I'm working on a book talking about how to write effectively using Vim ("Writing With Vim"), sign up for updates at: https://leanpub.com/vim-for-writers. I need a few more weekends and it should be good to go. It's at about fifty pages right now and covers philosophy, basic customizations, things that are built into Vim as well as plugins, and will cover some publishing workflows.
Actually, I appreciate your comment. I (tell myself I) was not able to commit to publishing previously because I could not make much time to provide updates. However, I think 1) this was probably a cop-out 2) the next couple of months will be more open. I am going to remove some interim text and/or comment it out and then publish for half price or something like that. Thanks for the push!
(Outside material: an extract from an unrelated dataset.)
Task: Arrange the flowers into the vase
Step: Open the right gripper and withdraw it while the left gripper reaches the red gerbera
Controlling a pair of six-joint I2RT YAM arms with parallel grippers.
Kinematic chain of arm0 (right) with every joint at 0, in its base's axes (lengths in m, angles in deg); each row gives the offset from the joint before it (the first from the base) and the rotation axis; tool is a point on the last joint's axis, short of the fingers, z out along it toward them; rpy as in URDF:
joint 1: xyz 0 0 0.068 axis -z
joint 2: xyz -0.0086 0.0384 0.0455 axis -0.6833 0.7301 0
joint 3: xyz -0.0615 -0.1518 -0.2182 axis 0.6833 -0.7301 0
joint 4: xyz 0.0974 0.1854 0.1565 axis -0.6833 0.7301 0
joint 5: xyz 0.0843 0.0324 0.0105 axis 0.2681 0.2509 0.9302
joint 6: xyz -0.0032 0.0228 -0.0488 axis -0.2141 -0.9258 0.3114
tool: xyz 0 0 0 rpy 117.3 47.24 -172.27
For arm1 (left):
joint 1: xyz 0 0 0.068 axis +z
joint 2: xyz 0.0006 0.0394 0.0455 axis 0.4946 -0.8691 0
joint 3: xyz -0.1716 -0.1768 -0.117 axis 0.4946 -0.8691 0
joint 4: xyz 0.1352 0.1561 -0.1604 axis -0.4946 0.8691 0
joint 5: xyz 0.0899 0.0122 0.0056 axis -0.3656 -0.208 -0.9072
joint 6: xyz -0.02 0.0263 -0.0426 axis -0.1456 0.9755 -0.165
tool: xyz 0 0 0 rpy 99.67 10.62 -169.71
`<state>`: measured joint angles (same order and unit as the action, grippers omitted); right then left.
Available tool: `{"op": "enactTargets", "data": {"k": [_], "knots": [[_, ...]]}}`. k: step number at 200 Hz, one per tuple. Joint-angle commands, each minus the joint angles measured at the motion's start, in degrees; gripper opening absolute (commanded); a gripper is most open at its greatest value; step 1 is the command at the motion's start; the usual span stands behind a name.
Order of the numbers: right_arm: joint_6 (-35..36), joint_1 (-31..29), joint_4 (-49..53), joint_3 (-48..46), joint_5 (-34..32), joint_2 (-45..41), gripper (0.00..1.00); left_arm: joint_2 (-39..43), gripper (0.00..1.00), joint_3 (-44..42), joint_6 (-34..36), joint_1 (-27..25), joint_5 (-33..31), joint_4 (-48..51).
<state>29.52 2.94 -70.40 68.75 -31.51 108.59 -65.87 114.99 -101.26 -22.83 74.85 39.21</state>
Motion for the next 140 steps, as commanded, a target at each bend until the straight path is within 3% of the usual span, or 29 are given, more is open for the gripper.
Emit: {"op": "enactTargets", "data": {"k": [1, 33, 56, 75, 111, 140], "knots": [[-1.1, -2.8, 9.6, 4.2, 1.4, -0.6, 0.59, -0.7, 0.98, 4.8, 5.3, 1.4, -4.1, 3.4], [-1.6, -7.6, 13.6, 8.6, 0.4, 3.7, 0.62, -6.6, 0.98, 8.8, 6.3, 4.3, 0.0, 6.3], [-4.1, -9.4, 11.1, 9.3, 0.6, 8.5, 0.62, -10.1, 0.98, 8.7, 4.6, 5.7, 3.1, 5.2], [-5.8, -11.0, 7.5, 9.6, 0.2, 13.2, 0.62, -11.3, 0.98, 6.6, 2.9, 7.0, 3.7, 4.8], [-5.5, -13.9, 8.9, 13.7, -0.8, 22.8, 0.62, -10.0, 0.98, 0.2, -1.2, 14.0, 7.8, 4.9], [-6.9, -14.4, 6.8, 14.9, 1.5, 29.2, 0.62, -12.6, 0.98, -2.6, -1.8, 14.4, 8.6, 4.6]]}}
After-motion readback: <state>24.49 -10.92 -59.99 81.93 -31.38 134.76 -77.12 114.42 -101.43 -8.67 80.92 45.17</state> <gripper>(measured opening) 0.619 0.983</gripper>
I think I've written far more ordinary prose in Vim than I have code: two books, a dissertation, a dozen articles, probably sixty talks, letters, notes, thousands of email messages . . . you name it.
I mainly use it, though, as an editor for LaTeX which, I think, is really using Vim precisely as it was intended (that is, as a code editor).
Although I write all of my code in Vim, I have always found it to not be great environment for text. The main annoyance comes from dealing with long lines or automatic line wrapping that never seems to do what I want it to.
Does anyone have other plugins that they find useful when writing in vim?
What I do is 1) use LaTeX so that I don't have to worry about lines and how they effect the final product, 2) :set wrap 3) map j and k to gj and gk, so that I can go up and down softwrapped lines like normal.
I really don't get why the behavior of gj/gk isn't the default.
I also follow this convention. One sentence, then new line. It looks a little janky, but when you run it through pandoc or whatever, it yields the way you would want.
Well since you mentioned long lines let me plug my own, because I find it a genuinely elegant solution to one related problem: http://github.com/goldfeld/vim-seek, it's a motion I created mostly to move around long lines, which were a major pain point for me especially when writing prose (and even more acutely painful back when I used soft-wrapped lines, though I still get a lot of mileage from it while using hard-wrap at 80 columns, RMS/Linus-style.)
Also try simply "gq" + down arrow or "gq" + up arrow to realign line lengths to the paragraph length in the up or down direction. Or you can do "gqap" to do the whole paragraph regardless or where you are located. This helps me keep pretty 80char paragraphs when writing latex or .rst or .md files, and the separate lines get merged to a single line by the text processor.
edit: To explain better, it basically re-wraps text in the optimal way into a paragraph. So you can not worry about spacing while typing and editing, and then when you are finally done you can just select the text and fix the wrapping really easily.
par is one of the handiest text tools around. I often use it to reformat longer quotes for HN. I just wish the documentation was a little better. I can only tell you about the two or three options that i use. I do not understand all of the other possible formatting commands and I definitely have no idea why I always set
PARINIT="rTbgqR B=.,?_A_a Q=_s>"
The first version of par was released in 1993 and the first Debian package was in 1996. The latest release will be 13 years old on Tuesday.
The main problem I have is when I'm authoring in vim and pasting to another editor which interprets hard returns as, well, hard returns.
Mostly I play games with piping through a formatting tool or join up lines manually before pasting them. Hrm. Now you've got me wondering if there's a good way to do that generically.
Author mentions having vim display greek letters and math symbols to replace the TeX input: other plugins supply the highlighting commands to do this as well, but I prefer setting LaTeX up to deal with Unicode symbols directly. I just like having actual integral signs, etc. in my source. Mainly because it freaks people out when you send them the source to your paper.
LaTeX is ASCII, so no need to enter unusual characters. But LaTeX notation seems like a convenient way to enter mathematical characters even when not creating a LaTeX document. There are LaTeX input methods for Mac OS X, Emacs, and X Windows here:
Despite knowing vim digraphs I personally use XCompose for that these days. It's easier to configure and I can use the same shortcut for every program, wich makes memorizing vim digraphs useless.
I'd mostly agree, but vim's digraphs are kind of essential when using gvim, since GTK+ seems to have an inexplicable vendetta against custom .XCompose files.
I don't know what to say. I am using gvim and my .XCompose settings seem to be fine. And I don't remember me having any troubles with that so I would have to fix something ever…
It's absolutely very limited. It has a shortcut for ∞ (Option+5), but "Greek letters" is too large of a set for the space provided.
But being able to do that let me do data entry on documents written in Swedish (which has the additional characters of é, å, ä, ö, and à) after about 10 seconds of ramping up figuring out where the desired keys were.
I'm sure there's a summary somewhere on the interwebz.